Improve CI's instrumentation
Problem to solve
The current setup for the CI is limited to running the full pipeline every time including static analysis, compilation and generation of a new image even when you are working only on system tests that do not require to recompile the CTA code nor generate a new container image with its corresponding upload to the registry. Recently I added some extremely basic functionality (see #659 (closed)) to be able to able to run only the system tests from the latest image built for main. This implementation has its drawbacks, you cannot choose which image you are using, so during working hours you will get the one generated with Alma9 compilation as it is the last one created from the nightly scheduled pipelines.
I would like to keep moving in this direction and extend it into a more flexible and configurable CI for current and future needs. For example, during the investigation of the failing eviction during system tests (see #662 (closed)) the basic implementation was used to run the tests every hour over the weekend to see if adding extra delay would fix the problem. I manually tested 20 times and every tests was successful, BUT, after automated testing over the weekend the results were 10 failures out of 103 executions.

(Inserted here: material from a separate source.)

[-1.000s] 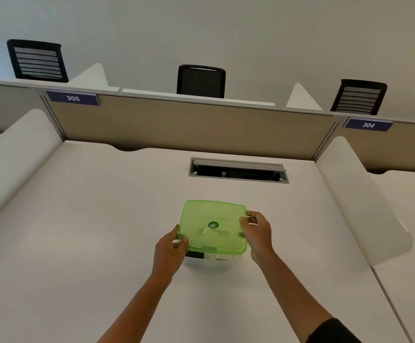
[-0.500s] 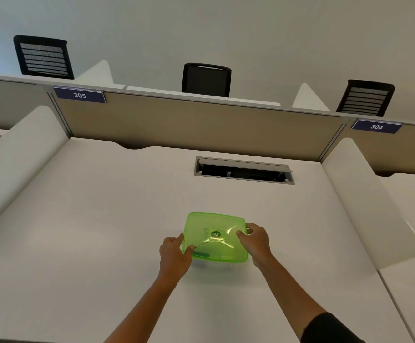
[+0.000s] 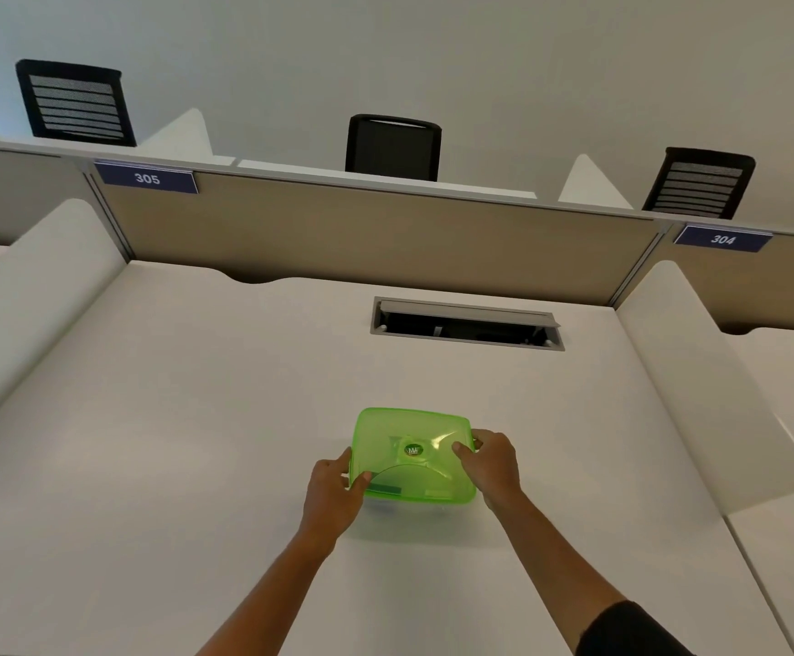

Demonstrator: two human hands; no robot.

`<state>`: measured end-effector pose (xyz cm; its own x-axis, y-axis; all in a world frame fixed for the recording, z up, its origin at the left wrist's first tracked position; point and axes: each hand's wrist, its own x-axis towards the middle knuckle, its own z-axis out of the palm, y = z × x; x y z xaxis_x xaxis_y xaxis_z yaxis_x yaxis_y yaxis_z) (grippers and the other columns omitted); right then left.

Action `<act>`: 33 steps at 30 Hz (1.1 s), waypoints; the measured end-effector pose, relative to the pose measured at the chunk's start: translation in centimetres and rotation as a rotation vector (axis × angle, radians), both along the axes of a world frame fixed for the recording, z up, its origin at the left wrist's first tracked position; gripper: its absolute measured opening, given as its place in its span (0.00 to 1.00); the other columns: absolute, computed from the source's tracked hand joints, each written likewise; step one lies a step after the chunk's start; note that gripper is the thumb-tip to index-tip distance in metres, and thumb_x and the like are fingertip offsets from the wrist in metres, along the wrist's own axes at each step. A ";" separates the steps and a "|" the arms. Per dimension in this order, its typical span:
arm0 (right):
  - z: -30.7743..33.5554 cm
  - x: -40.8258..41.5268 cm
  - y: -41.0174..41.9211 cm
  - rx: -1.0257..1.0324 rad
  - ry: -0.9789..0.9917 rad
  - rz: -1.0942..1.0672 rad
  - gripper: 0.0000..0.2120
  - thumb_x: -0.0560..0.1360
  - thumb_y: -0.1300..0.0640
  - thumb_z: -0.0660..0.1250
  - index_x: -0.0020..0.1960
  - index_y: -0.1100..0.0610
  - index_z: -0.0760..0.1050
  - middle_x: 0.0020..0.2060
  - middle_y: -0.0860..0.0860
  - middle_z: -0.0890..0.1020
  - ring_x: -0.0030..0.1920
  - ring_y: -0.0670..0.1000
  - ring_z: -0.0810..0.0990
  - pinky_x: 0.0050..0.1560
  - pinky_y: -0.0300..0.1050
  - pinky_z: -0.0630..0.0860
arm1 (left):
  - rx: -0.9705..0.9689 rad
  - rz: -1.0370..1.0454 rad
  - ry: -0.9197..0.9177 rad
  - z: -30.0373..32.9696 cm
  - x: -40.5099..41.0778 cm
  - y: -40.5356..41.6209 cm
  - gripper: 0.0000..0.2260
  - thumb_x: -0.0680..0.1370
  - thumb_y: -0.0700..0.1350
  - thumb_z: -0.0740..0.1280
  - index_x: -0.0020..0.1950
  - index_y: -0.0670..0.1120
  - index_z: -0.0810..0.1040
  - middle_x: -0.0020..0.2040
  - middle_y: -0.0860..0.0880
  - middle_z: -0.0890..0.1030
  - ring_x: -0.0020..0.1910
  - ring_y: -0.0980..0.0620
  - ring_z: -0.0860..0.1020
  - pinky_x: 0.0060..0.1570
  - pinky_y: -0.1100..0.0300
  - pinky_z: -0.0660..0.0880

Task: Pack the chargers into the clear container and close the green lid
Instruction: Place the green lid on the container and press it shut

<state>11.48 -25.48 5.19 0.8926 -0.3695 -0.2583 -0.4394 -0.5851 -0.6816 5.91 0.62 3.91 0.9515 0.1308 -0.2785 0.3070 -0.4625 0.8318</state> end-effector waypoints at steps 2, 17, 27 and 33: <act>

Having more flexibility in CI eases investigating issues without wasting resources unnecessarily, i.e., consuming shared runners resources or running tests that are not actually needed.
Stakeholders
- CTA Dev Team
- External collaborators
Proposal
New CI requirements:
-
Run system tests using already generated image:
- From a fixed source, this is the exact image tag.
- Fuzzy source:
- Source options: main; branch that is triggering the pipeline; specific branch
- Type of image to search for: any image; Specific flags for compilation, i.e., scheduler type or oracle support (everything else will go away xrootd4/5, cc7/alma9).
-
Be able to run only a subset of the tests
- By specifying list of tests